Country profile: Japan
Country profile: Japan
Japan has the world’s second-biggest economy, achieving an economic miracle in the second half of the 20th century that was the envy of the rest of the world.
Its role in the international community is considerable. It is a major aid donor and a source of global capital and credit.
For the majority, life in Japan is urban. More than three quarters of the population live in sprawling cities on the coastal fringes of Japan’s four mountainous, wooded islands.
Japan’s rapid post-war expansion – propelled by highly successful car and consumer electronics industries – ran out of steam by the 1990s.
The 1997 Asian financial crisis, and bouts of recession, precipitated major banking, public spending and private sector reforms.
Japan remains a traditional society with strong social and employment hierarchies – Japanese men have tended to work for the same employer throughout their working lives.
But this and other traditions are under pressure as a young generation more in tune with Western culture and ideas grows up.
Japan’s relations with its neighbours are still heavily influenced by the legacy of Japanese actions before and during World War II. Japan has found it difficult to accept and atone for its treatment of the citizens of countries it occupied.
A Japanese court caused outrage by overturning a compensation order for Korean women forced to work as sex slaves.

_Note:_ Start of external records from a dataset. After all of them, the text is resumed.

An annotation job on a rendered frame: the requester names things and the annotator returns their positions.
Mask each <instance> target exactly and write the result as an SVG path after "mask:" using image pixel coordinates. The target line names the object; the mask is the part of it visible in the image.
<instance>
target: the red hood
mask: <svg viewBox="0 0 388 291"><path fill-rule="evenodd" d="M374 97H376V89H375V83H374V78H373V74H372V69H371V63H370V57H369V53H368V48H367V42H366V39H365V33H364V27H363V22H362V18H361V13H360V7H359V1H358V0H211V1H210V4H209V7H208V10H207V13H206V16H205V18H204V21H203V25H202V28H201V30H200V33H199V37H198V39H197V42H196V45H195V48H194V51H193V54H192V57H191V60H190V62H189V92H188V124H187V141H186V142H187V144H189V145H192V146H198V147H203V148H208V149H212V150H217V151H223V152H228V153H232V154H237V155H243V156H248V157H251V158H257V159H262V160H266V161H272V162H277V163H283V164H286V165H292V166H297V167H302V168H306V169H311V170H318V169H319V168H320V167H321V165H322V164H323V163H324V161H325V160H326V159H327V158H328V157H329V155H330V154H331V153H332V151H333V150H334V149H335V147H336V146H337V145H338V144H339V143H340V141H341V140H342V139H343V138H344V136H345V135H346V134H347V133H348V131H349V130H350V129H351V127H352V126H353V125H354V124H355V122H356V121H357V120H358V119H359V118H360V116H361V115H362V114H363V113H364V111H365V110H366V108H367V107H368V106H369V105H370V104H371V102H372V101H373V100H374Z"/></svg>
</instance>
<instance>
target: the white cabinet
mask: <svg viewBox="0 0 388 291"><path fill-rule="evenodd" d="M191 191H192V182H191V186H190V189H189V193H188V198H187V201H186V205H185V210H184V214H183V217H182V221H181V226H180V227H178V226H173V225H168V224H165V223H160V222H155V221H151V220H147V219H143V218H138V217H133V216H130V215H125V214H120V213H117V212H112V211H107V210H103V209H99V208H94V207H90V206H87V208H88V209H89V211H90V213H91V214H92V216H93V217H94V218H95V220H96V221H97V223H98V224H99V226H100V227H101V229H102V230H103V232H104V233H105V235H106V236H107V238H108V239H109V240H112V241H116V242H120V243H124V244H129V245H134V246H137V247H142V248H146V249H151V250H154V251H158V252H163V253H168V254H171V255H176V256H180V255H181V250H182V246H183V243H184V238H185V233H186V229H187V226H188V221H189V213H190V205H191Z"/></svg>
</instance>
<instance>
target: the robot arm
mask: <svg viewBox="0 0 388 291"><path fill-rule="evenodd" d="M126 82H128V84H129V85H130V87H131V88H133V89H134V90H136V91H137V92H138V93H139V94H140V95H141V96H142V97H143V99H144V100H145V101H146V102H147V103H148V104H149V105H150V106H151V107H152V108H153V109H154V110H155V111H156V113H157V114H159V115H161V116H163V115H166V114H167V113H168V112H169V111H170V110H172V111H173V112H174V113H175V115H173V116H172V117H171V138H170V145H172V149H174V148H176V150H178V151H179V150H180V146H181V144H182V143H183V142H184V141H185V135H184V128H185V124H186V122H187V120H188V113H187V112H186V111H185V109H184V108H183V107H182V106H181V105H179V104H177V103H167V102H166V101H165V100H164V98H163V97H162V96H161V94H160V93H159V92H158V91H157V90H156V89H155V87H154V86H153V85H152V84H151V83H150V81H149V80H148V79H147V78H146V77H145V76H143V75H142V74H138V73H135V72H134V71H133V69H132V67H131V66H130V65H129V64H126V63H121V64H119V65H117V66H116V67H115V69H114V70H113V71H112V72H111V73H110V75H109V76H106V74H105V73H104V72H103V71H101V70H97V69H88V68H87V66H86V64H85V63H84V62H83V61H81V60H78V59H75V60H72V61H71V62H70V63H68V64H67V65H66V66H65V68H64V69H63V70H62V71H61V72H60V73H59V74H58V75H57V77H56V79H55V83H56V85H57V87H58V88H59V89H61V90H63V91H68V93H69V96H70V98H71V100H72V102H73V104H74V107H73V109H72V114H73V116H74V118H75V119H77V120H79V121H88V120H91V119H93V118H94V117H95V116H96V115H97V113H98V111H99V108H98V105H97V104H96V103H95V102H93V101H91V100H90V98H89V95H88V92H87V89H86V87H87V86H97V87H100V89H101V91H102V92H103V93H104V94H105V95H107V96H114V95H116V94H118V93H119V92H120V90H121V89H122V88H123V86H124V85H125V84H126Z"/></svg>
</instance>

South Korea and China have also protested that Japanese school history books gloss over atrocities committed by the Japanese military. Japan has said China promotes an anti-Japanese view of history.
Following World War II, lawmakers forged a pacifist constitution.
But the deployment of Japanese troops in Iraq following the US-led invasion in 2003 divided public opinion and sparked claims that the move was unconstitutional.
Twenty percent of the world’s earthquakes take place in Japan, which sits on the boundaries of at least three tectonic plates. The government has set targets for reducing the number of deaths and the economic damage after any future, powerful quake.
Head of state: Emperor Akihito
Akihito succeeded his father, Hirohito, in 1989. Under the 1947 constitution, Japan’s emperors have a purely ceremonial role.
Prime minister: Yasuo Fukuda (resigned)
Yasuo Fukuda resigned on 1 September 2008, less than a year after taking office.
The surprise move came after he failed to turn around falling public support for his government despite reshuffling his cabinet and unveiling a major economic stimulus package.
Former foreign minister Taro Aso is the frontrunner to succeed Mr Fukuda.
Mr Fukuda was made prime minister in September 2007 after the abrupt resignation of Shinzo Abe, whose year in office was dogged by political scandals.
Since assuming the premiership, Mr Fukuda had struggled unsuccessfully to break the political deadlock created by the opposition’s dominance of the upper house.
This failure, together with rows over lost pension records and a new compulsory health insurance scheme for the elderly, caused his approval rating to fall dramatically.
He is the son of a previous prime minister, Takeo Fukuda, who was in office from 1976 to 1978. He also served as political aide to his father.
After graduating from the prestigious Waseda University in Tokyo with an economics degree, Mr Fukuda worked at a Japanese oil company for 17 years, during which he spent two years in the United States.
First elected to parliament in 1990, Mr Fukuda served in the pivotal post of chief cabinet secretary under Junichiro Koizumi, the flamboyant premier whose flowing hair earned him the moniker “Lion King” and who contrasted dramatically with the grey suits who had dominated Japanese public life for generations.
The conservative LDP has ruled Japan for most of the post-war period. It was in power continuously between 1955 and 1993, when it lost elections.
But it was back in power in 1994 as part of a coalition. Almost all governments since have been LDP-led coalitions.
Japan’s broadcasting scene is advanced and vibrant, with established public and commercial outlets competing for audiences.
There are five national terrestrial TV companies, including the public broadcaster NHK which also runs national radio networks. Most of NHK’s funding comes from the licence fees paid by viewers.
Japanese broadcasting is diversifying rapidly. Many millions of viewers now watch satellite and cable pay-TV services, including those provided by NHK.
The country has spearheaded high-definition TV (HDTV), and an NHK channel is dedicated to such transmissions. Digital terrestrial TV broadcasting is being rolled out.
News, drama, variety shows and sport – especially baseball – all garner large audiences. Imported TV programmes are not staple fare on Japan’s main TV networks, but Western influences are often apparent in home-made programmes.
Japan was years ahead of the US and Europe in pioneering reality TV, in which ordinary people are placed in extraordinary situations.
Newspaper readership is very high, with some 80% of Japanese reading a paper every day. National dailies sell in their millions, boosted by afternoon and evening editions. However, circulation and advertising revenue are declining amid competition from the internet and other media.